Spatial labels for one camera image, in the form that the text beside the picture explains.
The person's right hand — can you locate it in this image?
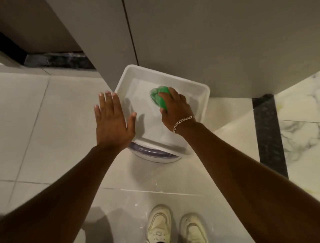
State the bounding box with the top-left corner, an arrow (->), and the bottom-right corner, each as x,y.
158,87 -> 196,134

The green scrubbing sponge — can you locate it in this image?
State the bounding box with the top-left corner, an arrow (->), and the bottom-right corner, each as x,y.
149,86 -> 172,111

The person's left hand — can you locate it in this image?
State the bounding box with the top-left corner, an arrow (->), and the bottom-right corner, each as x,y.
94,91 -> 137,152

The silver chain bracelet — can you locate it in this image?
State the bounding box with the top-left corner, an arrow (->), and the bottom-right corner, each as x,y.
173,115 -> 196,134

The person's right white sneaker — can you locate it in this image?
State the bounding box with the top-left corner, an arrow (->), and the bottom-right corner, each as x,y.
179,212 -> 209,243

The wide grey cabinet door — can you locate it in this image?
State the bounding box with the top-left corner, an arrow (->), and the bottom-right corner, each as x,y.
123,0 -> 320,99

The person's white sneaker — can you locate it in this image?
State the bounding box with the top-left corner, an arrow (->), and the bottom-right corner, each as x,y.
179,212 -> 209,243
146,204 -> 173,243

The dark marble plinth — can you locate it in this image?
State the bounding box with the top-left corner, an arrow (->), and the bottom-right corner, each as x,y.
23,52 -> 96,70

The person's left white sneaker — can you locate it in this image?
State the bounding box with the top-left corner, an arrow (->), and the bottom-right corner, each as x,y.
146,204 -> 173,243

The grey cabinet side panel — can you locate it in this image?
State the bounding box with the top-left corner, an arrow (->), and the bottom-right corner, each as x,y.
0,0 -> 82,53

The white plastic tray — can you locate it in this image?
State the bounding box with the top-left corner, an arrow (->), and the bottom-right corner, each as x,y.
114,64 -> 211,159

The narrow grey cabinet door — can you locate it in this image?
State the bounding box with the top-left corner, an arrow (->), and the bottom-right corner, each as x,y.
46,0 -> 139,92

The person's left forearm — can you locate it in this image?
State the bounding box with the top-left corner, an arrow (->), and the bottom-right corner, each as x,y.
0,145 -> 123,243

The white round bucket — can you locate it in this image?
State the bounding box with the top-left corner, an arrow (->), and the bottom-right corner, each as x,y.
127,142 -> 182,164

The person's right forearm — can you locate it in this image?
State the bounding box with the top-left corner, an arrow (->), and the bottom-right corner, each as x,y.
176,120 -> 320,243

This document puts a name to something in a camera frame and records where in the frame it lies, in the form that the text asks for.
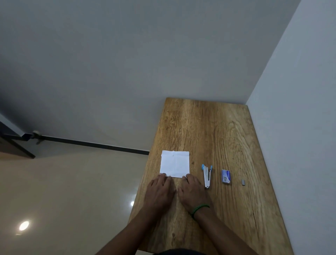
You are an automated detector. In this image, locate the person's left hand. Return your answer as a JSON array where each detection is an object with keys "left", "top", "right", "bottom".
[{"left": 143, "top": 173, "right": 176, "bottom": 214}]

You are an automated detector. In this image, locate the person's right hand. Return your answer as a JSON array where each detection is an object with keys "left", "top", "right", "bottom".
[{"left": 178, "top": 173, "right": 210, "bottom": 214}]

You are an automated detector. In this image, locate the white paper sheet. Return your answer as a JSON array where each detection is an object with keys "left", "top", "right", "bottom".
[{"left": 160, "top": 150, "right": 190, "bottom": 179}]

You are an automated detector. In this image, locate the person's left forearm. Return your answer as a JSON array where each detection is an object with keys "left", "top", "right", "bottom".
[{"left": 95, "top": 205, "right": 161, "bottom": 255}]

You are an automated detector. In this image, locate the person's right forearm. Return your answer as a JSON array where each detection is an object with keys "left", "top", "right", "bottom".
[{"left": 193, "top": 208, "right": 260, "bottom": 255}]

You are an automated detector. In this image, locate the silver stapler with blue tips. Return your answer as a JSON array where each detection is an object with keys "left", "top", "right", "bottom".
[{"left": 201, "top": 164, "right": 213, "bottom": 189}]

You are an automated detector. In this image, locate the person's dark clothing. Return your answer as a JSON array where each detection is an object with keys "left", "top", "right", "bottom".
[{"left": 157, "top": 248, "right": 201, "bottom": 255}]

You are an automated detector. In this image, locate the black baseboard strip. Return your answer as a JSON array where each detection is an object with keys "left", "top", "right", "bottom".
[{"left": 39, "top": 135, "right": 150, "bottom": 156}]

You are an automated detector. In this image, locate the green bead bracelet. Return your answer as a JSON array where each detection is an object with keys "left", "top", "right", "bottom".
[{"left": 191, "top": 204, "right": 211, "bottom": 217}]

EXERCISE BRIEF -
All lines above with the word "camera" need to be reported.

RESULT OF THE EXERCISE -
Spatial labels for one camera image, in the form that the text beside the picture explains.
This document puts a name to something in a camera frame and records where in the frame it lies, in the form that the text asks for.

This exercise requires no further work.